The Funeral of Shelley, Louis Edouard Fournier, 1889. See Liverpool Museums website.

2 How successful was this text in reaching its audience?

James Orr published his poems in the Belfast Newsletter and the Northern Star, which indicates that his audience were liberal to radical readers. "The Irish Cottier's Death and Burial" was published in a posthumously published collection compiled by his friends (Ferguson 2008: 135). The group of Weaver Poets that Orr is commonly seen as a part of (Herbison 1996:4) never achieved quite as much fame as contemporary Scots, English or southern Irish counterparts, such as Burns, Allan Ramsay, Jonathan Swift or Samuel Johnson. Stephen Dornan (2005) theorises that this group has been caught in between two paradigms: they were not Scottish enough to be included in collections of Scottish poetry, but not Irish enough to be seen as part of the Irish canon.

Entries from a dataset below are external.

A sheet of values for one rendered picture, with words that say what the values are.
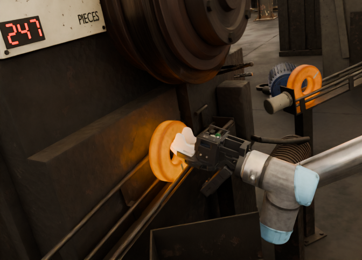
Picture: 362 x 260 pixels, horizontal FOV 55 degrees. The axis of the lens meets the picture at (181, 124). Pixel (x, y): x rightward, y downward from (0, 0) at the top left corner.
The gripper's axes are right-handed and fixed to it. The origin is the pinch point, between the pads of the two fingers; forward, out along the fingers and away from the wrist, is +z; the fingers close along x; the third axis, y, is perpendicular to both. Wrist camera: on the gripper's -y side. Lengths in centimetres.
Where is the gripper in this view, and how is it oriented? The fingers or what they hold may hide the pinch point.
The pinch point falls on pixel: (171, 143)
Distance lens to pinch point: 87.5
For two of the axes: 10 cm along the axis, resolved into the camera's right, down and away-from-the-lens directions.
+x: -5.1, 4.0, -7.6
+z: -8.6, -3.0, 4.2
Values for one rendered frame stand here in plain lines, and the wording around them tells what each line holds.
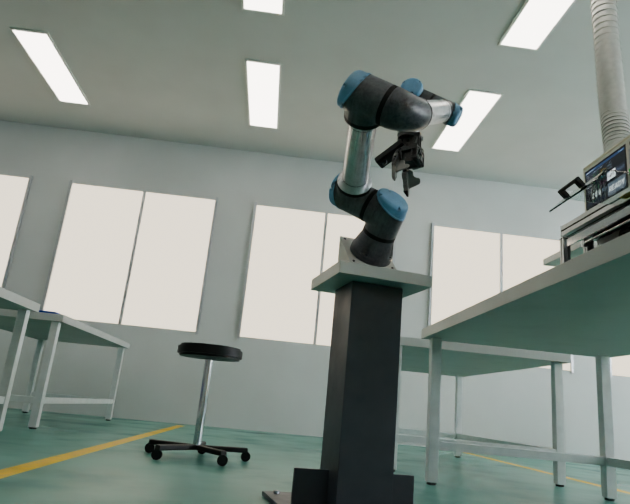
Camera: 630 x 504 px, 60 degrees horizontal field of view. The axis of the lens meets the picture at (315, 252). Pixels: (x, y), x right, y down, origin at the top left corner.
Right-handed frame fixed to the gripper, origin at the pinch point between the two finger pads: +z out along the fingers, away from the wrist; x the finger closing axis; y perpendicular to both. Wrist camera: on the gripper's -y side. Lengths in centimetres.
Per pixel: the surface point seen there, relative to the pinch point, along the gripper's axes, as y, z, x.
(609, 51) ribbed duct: 65, -181, 169
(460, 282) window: -121, -146, 468
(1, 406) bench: -249, 75, 34
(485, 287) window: -96, -144, 486
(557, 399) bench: 17, 34, 206
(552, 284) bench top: 45, 35, 9
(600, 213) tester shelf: 57, -7, 52
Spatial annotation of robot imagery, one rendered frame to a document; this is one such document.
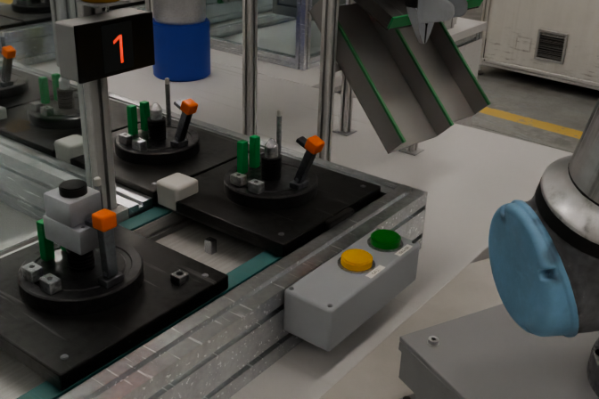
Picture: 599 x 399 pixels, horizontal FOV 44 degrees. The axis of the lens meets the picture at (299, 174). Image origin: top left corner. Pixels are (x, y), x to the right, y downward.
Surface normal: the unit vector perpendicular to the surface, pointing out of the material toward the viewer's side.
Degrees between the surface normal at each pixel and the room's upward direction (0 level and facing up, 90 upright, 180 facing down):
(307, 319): 90
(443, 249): 0
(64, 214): 90
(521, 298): 96
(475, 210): 0
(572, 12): 90
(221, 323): 0
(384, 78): 45
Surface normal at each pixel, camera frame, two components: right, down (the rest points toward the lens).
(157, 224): 0.79, 0.27
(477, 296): 0.04, -0.91
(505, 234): -0.97, 0.16
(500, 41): -0.66, 0.29
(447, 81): 0.50, -0.42
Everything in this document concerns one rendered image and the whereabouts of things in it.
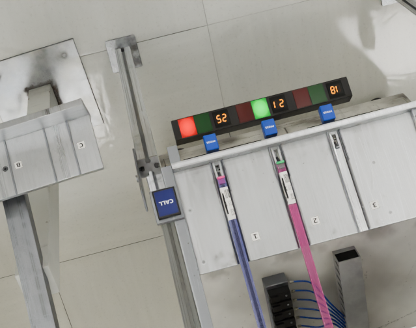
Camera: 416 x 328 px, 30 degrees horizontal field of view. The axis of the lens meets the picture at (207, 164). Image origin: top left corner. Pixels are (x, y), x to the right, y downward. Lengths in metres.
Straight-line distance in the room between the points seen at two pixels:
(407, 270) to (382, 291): 0.07
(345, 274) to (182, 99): 0.72
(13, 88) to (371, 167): 1.03
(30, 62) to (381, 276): 1.02
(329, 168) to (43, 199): 0.55
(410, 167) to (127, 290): 1.22
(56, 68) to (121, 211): 0.47
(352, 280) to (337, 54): 0.73
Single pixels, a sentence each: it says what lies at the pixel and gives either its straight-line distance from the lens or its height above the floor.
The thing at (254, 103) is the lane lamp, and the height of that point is 0.65.
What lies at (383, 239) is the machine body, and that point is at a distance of 1.75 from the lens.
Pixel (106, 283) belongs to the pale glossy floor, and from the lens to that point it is 2.43.
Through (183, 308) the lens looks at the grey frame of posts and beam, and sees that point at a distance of 1.91.
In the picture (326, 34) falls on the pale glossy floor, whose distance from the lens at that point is 2.18.
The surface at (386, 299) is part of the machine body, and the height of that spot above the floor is 0.62.
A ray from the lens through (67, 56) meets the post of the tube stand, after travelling 2.08.
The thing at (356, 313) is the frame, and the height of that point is 0.66.
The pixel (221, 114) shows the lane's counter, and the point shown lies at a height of 0.65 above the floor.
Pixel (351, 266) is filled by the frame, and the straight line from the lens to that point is 1.71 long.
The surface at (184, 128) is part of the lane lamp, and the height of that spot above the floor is 0.66.
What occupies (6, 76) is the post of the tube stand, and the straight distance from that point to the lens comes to 2.10.
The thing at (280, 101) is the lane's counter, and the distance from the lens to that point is 1.48.
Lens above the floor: 1.96
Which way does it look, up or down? 61 degrees down
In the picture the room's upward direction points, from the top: 160 degrees clockwise
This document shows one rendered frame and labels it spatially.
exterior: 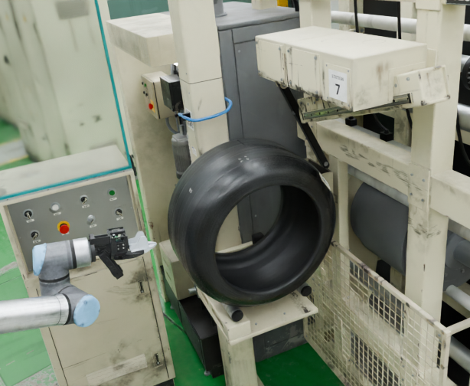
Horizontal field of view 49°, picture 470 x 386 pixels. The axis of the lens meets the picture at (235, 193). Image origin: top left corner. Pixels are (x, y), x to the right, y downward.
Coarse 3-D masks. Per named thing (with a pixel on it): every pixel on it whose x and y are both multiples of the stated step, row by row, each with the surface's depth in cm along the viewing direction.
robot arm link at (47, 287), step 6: (66, 276) 158; (42, 282) 155; (48, 282) 155; (54, 282) 155; (60, 282) 156; (66, 282) 158; (42, 288) 156; (48, 288) 155; (54, 288) 155; (60, 288) 155; (42, 294) 157; (48, 294) 156; (54, 294) 154
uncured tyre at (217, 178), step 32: (224, 160) 168; (256, 160) 164; (288, 160) 168; (192, 192) 167; (224, 192) 160; (288, 192) 202; (320, 192) 174; (192, 224) 163; (288, 224) 208; (320, 224) 180; (192, 256) 166; (224, 256) 202; (256, 256) 207; (288, 256) 203; (320, 256) 184; (224, 288) 172; (256, 288) 195; (288, 288) 183
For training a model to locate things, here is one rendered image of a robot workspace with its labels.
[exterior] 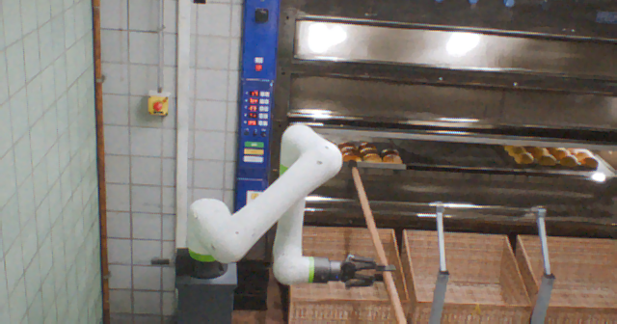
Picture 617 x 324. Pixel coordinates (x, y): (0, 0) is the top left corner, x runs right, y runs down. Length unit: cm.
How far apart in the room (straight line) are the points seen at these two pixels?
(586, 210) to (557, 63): 84
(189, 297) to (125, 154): 120
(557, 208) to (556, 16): 101
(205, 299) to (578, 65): 210
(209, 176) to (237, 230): 127
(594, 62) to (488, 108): 55
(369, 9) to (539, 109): 99
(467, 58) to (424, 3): 33
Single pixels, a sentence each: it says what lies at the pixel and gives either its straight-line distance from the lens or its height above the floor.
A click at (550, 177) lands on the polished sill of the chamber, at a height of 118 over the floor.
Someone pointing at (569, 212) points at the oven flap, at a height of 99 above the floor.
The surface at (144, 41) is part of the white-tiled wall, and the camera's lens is 319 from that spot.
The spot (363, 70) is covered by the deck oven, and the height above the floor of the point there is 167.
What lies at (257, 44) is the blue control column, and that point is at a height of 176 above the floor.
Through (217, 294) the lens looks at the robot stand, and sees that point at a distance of 234.
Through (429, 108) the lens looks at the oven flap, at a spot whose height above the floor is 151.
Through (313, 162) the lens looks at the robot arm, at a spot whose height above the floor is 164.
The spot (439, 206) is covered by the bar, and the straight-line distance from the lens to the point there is 310.
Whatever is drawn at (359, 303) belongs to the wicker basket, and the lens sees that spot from 315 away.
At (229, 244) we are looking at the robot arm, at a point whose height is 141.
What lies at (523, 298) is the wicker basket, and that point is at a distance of 345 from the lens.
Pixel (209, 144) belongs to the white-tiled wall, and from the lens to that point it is 330.
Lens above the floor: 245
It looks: 22 degrees down
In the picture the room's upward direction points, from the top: 5 degrees clockwise
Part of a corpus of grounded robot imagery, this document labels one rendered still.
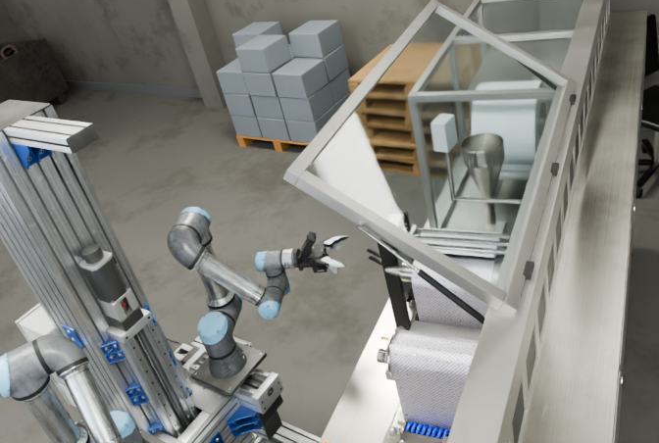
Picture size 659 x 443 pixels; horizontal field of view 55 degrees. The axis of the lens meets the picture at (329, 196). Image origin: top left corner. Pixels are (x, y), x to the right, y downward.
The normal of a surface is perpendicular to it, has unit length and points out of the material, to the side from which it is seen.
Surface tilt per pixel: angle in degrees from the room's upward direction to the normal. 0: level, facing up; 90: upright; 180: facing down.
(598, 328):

He says: "The anomalous and problematic position of Ulster Scots literature has tended to mean that it has been at best marginalised and often completely excluded from studies of Irish literary history." Ivan Herbison (1996) further suggests that the Weaver poets never became very succesful because they were (unjustly) viewed by contemporary critics as imitators of Burns.